EXERCISE GOAL — Using the data below, copy every line that contains the word "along".

_ _ _

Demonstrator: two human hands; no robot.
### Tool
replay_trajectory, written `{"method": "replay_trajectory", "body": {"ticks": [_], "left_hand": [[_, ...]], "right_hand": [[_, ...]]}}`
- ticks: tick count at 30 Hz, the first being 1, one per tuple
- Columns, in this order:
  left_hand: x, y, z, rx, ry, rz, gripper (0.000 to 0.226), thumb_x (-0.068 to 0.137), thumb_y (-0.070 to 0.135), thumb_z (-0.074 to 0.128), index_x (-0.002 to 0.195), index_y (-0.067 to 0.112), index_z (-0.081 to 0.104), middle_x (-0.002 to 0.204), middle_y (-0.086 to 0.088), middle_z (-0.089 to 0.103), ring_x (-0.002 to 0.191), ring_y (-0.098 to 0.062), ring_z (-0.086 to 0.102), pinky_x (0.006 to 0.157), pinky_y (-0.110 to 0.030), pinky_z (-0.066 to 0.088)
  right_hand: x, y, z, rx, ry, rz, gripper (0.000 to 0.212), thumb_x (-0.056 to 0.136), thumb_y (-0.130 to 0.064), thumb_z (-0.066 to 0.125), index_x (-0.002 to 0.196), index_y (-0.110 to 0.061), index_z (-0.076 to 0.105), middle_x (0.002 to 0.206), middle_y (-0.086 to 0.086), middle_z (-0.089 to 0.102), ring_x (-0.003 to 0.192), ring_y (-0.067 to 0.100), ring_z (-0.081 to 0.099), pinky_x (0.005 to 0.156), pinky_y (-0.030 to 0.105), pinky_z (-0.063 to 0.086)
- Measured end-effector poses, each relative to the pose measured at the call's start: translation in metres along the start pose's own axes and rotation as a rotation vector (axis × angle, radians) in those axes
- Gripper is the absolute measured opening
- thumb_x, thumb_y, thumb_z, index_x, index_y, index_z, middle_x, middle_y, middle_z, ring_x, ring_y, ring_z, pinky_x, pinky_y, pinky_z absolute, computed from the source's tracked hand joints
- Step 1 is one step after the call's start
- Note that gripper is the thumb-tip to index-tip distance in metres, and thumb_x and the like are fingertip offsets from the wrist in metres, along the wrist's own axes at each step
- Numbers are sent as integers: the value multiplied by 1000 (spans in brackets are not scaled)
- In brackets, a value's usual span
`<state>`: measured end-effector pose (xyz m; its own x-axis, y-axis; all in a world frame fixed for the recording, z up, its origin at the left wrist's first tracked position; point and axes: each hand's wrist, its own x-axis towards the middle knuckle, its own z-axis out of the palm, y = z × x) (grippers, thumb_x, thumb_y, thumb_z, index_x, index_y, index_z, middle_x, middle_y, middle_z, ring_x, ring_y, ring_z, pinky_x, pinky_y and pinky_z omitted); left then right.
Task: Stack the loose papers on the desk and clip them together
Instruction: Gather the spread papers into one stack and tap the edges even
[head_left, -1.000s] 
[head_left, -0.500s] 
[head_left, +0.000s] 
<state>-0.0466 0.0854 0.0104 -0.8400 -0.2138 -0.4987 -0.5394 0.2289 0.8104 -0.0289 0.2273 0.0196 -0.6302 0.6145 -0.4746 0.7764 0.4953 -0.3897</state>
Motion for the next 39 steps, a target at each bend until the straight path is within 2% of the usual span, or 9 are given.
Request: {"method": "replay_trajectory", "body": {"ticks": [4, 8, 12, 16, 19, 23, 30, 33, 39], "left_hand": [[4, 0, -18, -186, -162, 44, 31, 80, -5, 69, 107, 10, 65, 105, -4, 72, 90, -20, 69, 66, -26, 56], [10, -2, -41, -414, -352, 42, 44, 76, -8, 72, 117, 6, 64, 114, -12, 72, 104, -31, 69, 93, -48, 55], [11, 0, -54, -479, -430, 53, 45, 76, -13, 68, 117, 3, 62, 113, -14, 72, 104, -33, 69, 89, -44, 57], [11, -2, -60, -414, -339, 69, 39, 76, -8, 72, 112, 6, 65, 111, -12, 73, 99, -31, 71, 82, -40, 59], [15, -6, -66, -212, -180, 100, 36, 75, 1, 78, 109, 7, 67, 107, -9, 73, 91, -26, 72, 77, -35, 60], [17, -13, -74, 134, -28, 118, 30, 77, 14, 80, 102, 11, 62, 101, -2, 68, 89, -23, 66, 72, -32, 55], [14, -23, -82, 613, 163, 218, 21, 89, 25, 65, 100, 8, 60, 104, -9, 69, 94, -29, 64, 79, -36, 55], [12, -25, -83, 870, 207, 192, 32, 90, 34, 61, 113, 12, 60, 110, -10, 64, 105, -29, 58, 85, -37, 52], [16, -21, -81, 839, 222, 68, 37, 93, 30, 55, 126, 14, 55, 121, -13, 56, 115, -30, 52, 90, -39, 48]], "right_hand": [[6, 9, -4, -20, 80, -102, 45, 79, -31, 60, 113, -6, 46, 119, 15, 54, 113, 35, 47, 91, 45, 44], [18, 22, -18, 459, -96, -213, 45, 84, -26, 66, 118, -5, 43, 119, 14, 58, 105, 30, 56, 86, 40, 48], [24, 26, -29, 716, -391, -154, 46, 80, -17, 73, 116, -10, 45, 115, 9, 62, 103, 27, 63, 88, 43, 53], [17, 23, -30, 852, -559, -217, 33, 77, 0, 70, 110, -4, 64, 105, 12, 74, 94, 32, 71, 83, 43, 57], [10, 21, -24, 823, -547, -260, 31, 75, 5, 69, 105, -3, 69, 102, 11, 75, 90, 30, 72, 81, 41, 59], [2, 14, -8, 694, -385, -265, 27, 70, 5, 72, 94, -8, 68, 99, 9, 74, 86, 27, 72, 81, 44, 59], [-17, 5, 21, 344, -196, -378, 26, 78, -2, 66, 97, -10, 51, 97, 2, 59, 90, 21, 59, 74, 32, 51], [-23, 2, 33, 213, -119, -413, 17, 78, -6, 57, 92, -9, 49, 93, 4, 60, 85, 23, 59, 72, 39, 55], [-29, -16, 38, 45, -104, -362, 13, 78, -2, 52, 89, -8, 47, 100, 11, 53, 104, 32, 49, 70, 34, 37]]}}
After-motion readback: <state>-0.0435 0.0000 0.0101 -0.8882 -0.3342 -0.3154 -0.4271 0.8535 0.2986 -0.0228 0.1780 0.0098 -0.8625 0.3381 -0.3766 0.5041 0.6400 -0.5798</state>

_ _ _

ANSWER FOR THE TASK —
- Measured end-effector poses, each relative to the pose measured at the call's start: translation in metres along the start pose's own axes and rotation as a rotation vector (axis × angle, radians) in those axes
- Note that gripper is the thumb-tip to index-tip distance in metres, and thumb_x and the like are fingertip offsets from the wrist in metres, along the wrist's own axes at each step

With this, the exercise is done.